▶ ACTION ITEM:
Nothing but the lines from the one with "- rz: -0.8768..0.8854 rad" down to the one with "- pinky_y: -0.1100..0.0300" should be returned, exactly and with both ends included, from the material below.

▶ SOURCE RECORDS:

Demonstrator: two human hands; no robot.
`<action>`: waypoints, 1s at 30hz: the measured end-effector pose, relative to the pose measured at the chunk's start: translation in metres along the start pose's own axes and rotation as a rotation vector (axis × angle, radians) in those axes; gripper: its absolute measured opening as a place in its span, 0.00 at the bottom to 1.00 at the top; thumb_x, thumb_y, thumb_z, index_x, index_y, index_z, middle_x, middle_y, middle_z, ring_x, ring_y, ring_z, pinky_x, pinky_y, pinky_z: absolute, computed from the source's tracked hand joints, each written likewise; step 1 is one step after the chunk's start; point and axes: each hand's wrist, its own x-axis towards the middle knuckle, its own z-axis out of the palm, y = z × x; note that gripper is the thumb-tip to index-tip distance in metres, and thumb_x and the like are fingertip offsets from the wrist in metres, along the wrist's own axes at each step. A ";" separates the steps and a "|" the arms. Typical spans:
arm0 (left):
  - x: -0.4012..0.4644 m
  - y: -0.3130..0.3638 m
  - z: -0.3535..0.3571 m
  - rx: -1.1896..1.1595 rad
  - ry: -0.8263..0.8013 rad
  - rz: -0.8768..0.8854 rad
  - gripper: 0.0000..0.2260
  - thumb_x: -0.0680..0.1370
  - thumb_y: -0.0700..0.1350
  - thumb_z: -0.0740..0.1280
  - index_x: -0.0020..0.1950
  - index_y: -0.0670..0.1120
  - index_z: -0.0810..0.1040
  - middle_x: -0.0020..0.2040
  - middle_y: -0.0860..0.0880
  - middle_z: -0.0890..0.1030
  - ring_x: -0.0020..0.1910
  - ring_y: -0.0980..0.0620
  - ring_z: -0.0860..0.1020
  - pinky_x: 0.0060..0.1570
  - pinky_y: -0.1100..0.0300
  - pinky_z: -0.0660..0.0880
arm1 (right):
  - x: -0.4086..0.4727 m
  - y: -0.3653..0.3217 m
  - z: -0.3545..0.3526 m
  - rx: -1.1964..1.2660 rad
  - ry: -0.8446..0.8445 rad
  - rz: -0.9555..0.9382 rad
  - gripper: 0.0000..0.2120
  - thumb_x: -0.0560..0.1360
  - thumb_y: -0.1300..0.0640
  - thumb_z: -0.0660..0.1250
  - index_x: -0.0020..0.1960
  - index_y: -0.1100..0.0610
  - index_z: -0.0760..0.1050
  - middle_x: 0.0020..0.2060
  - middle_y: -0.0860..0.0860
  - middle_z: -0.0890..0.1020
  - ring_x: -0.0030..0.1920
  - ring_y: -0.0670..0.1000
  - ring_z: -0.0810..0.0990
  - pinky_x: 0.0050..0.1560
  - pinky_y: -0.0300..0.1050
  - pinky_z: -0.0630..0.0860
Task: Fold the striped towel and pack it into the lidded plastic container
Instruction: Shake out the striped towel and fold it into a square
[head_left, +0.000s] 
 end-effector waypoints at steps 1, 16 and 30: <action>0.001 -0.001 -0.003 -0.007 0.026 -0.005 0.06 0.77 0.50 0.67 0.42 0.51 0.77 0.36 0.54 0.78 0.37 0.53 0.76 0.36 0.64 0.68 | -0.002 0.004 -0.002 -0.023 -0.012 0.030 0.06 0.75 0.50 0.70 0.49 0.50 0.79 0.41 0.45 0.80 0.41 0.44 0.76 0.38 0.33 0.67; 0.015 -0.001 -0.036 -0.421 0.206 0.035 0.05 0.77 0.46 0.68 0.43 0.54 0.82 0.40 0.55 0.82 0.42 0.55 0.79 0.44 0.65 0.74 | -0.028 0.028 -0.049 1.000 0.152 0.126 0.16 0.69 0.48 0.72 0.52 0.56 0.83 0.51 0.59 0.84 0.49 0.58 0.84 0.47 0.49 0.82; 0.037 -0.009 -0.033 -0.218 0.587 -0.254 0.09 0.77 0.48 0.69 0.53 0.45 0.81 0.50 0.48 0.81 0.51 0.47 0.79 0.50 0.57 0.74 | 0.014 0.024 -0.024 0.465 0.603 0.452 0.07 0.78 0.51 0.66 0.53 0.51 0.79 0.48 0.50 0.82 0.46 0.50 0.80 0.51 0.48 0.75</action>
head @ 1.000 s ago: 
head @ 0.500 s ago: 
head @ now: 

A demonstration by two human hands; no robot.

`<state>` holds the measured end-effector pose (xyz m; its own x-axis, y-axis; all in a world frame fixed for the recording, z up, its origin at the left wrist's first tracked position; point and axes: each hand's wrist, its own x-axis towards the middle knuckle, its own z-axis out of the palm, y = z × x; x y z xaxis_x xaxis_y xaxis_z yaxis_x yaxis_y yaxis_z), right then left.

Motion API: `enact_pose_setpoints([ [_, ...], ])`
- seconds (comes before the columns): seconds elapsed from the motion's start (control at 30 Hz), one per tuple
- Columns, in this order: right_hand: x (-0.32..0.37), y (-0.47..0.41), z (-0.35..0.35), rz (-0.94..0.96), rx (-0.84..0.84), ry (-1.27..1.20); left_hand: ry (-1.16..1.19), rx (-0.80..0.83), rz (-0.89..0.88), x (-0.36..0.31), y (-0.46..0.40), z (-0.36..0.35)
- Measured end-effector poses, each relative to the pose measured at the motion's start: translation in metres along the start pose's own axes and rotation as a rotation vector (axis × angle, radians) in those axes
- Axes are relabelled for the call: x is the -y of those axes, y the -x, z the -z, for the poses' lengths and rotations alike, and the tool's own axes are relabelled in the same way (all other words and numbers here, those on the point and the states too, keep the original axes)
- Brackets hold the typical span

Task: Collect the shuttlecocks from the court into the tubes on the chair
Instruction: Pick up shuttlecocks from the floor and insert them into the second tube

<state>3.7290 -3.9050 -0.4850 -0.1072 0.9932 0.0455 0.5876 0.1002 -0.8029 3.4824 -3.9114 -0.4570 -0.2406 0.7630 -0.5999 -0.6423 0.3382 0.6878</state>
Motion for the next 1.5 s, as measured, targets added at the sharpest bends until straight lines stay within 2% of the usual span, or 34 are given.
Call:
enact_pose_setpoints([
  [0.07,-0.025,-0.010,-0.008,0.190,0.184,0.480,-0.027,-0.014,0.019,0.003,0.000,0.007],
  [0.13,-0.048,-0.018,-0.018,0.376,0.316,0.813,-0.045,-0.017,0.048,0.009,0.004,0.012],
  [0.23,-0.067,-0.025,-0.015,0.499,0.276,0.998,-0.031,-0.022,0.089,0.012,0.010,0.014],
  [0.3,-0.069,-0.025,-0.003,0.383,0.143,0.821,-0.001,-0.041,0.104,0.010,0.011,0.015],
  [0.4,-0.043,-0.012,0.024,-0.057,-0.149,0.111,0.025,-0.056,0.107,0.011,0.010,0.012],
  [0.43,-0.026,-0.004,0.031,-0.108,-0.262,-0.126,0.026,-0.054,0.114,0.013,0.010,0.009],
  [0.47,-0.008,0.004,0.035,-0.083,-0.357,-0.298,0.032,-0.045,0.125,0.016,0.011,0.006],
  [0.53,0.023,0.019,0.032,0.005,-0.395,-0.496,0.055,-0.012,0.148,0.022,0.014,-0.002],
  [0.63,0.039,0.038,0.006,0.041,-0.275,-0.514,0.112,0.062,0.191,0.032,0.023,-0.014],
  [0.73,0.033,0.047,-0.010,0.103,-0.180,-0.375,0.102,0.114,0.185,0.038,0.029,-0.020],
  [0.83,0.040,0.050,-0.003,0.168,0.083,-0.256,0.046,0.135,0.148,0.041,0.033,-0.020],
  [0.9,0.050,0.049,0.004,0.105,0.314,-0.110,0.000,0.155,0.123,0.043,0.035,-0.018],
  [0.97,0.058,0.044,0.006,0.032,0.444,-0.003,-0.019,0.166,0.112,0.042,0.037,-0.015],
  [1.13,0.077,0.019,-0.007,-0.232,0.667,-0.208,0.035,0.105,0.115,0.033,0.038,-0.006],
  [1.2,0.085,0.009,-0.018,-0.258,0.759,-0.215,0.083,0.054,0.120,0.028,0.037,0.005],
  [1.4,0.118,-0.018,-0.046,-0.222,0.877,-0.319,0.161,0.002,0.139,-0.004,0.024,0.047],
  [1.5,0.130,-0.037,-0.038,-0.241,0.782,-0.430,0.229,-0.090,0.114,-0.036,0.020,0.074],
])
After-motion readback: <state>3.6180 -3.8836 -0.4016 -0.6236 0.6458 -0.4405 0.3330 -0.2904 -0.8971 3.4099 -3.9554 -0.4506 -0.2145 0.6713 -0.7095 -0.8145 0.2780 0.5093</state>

▶ FINISHED TASK:
  - rz: -0.8768..0.8854 rad
  - gripper: 0.0000..0.2260
  - thumb_x: -0.0680..0.1370
  - thumb_y: -0.0700..0.1350
  - thumb_z: -0.0740..0.1280
  - index_x: -0.0020..0.1950
  - index_y: -0.0670..0.1120
  - index_z: -0.0810..0.1040
  - middle_x: -0.0020..0.2040
  - middle_y: -0.0860..0.0880
  - middle_z: -0.0890..0.1030
  - ring_x: -0.0020..0.1910
  - ring_y: -0.0980..0.0620
  - ring_z: -0.0860..0.1020
  - pinky_x: 0.0060..0.1570
  - pinky_y: -0.1100..0.0300

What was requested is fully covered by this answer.